## ABOUT THIS TASK
Write each line exactly as it stands, from the line containing "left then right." through the end of the data.
(DATA EXCERPT begins)
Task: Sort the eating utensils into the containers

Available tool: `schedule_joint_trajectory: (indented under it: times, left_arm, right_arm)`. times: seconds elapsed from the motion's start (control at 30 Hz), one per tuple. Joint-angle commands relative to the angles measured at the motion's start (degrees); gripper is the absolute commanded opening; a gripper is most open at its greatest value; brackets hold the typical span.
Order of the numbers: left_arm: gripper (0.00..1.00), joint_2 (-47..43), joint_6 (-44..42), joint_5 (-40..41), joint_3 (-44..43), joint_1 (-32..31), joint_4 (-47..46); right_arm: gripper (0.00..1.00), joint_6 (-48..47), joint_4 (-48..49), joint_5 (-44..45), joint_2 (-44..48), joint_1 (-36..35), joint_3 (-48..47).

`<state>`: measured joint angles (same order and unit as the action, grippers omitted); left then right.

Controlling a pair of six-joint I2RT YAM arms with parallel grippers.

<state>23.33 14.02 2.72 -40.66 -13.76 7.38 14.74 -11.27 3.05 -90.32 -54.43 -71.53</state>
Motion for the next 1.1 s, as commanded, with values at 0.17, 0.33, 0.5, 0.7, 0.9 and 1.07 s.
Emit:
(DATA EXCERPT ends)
## TASK ANSWER
`<state>`: measured joint angles (same order and unit as the action, grippers omitted); left then right.

Controlling a pair of six-joint I2RT YAM arms with parallel grippers.

<state>23.33 14.02 2.72 -40.66 -13.76 7.38 14.74 -11.27 3.05 -90.32 -54.43 -71.53</state>
Motion for the next 1.1 s, as commanded, with values at 0.17, 0.33, 0.5, 0.7, 0.9 and 1.07 s.
Emit:

The output given here is complete.